Zona falcata, la Cisl: «Si dia seguito al Piano regolatore del Porto»

Zona falcata, la Cisl: «Si dia seguito al Piano regolatore del Porto»

Zona falcata, la Cisl: «Si dia seguito al Piano regolatore del Porto»

giovedì 10 Dicembre 2009 - 14:30

Testa e Citraro: «La zona che va dall’Annunziata a Tremestieri sia punto di partenza per un nuovo sistema modale. Il rischio? Un nuovo conflitto di competenze tra Authority e Ente Porto»

«Il rischio è quello di vedere nuovamente esplodere il conflitto di competenze tra Autorità Portuale ed Ente Porto». Il segretario provinciale della Fit Cisl di Messina, Enzo Testa, e il responsabile Portuale della Fit, Renato Citraro, intervengono in merito al dibattito sulle operazione di bunkeraggio nella zona falcata: «E’ come se si voglia rimettere tutto in discussione per creare confusione e mantenere lo status-quo della situazione che lascia la parte più pregiata della zona falcata nel degrado più assoluto, bloccando tutto il progetto di risanamento e di rilancio del porto e delle sue attività».

La Fit di Messina ricorda come il Punto Franco istituto nell’anno 1951 e l’Ente Porto, che lo seguì a ruota nel 1953, nel corso degli oltre 50 anni di vita, non hanno prodotto nessun segno tangibile di attività proficua, nonostante i 144 mila metri quadrati di superficie messi a disposizione nella zona falcata e nel porto. A tutto questo si aggiunga la successiva costituzione del sistema di riordino nazionale dei porti attraverso la costituzione delle Autorità Portuali nazionali (Legge 84/94), delle quali Messina risulta essere tra le più importanti del Paese.

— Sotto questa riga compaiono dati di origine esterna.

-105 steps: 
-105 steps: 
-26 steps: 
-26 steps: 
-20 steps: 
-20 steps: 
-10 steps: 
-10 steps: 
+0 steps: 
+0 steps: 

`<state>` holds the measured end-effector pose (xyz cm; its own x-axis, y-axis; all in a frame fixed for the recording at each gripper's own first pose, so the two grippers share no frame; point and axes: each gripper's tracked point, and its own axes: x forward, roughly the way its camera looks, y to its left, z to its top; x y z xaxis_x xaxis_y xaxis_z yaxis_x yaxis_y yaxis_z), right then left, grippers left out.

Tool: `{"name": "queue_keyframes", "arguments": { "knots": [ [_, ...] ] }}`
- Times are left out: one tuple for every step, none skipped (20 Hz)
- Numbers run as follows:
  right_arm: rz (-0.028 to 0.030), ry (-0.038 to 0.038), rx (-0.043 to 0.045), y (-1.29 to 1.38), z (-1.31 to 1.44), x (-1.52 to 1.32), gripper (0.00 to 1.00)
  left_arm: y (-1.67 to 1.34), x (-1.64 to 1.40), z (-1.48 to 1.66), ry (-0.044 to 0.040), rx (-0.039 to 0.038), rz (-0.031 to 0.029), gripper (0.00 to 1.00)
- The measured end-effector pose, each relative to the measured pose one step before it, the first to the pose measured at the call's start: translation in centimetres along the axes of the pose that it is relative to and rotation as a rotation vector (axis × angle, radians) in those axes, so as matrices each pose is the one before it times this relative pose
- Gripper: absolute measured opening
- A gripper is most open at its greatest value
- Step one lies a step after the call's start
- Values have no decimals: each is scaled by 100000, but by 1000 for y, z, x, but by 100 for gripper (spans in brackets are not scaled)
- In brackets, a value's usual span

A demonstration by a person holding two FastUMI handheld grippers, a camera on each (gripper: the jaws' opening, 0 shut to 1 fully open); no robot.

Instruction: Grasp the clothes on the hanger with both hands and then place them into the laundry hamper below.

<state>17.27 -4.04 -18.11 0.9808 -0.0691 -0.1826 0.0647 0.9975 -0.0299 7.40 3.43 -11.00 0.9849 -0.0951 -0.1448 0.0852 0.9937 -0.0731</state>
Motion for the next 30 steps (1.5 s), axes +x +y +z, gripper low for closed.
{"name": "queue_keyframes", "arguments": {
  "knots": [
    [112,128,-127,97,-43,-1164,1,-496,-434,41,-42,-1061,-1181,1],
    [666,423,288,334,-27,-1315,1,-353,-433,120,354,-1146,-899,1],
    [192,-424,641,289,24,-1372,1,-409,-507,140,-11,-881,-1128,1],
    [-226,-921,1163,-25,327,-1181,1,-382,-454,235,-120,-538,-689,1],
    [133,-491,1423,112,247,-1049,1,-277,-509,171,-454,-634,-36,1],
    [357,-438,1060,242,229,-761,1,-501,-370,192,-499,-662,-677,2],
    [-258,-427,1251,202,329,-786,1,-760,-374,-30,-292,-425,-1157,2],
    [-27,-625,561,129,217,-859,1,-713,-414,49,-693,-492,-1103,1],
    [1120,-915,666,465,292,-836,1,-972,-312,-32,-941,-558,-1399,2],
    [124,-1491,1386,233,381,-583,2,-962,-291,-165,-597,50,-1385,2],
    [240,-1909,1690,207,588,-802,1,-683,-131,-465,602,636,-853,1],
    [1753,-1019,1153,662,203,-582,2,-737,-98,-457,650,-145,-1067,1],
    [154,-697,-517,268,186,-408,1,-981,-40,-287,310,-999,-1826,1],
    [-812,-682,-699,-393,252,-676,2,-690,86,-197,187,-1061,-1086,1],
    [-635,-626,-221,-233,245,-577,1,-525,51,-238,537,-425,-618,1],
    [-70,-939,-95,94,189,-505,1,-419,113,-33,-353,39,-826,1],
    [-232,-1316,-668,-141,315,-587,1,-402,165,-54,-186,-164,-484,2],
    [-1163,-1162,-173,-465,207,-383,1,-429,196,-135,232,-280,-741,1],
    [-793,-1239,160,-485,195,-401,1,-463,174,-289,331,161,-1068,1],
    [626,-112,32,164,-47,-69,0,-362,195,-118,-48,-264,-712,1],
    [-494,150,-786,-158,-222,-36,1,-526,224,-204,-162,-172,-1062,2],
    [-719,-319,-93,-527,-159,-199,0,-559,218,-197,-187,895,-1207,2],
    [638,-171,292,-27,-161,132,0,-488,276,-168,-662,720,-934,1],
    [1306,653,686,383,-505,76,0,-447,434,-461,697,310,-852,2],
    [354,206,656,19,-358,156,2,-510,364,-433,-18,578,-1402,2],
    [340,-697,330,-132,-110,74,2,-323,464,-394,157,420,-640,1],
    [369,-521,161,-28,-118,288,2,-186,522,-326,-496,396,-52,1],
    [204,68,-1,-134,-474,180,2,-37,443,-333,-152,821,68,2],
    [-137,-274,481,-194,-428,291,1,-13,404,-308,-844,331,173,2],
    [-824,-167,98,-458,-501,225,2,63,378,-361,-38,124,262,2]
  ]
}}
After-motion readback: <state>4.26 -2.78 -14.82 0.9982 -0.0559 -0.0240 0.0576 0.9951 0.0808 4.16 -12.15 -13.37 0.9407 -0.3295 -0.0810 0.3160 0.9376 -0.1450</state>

«Si dia seguito senza ulteriori indugi ai dettami del Piano Regolatore Portuale approvato nel 2005 – aggiungono Testa e Citraro – per fare di tutta la zona che va dall’Annunziata a Tremestieri il punto di partenza di un nuovo sistema modale del Porto che, opportunamente integrato con il sistema autostradale e ferroviario, può dare risposte concrete all’attraversamento dello Stretto, al crocierismo, alla cantieristica e al diportismo. Senza tralasciare le attività commerciali tipiche dei porti, che ad oggi a Messina, sembrano non trovare più alcuna possibilità di poter essere adeguatamente mantenute in vita». Un passo decisivo per l’attuazione del Prp sarà quello del 12 dicembre, quando il Consiglio superiore dei Lavori pubblici si pronuncerà sul Piano redatto dall’amministrazione Garofalo e portato a termine dal nuovo presidente dell’Authority Lo Bosco.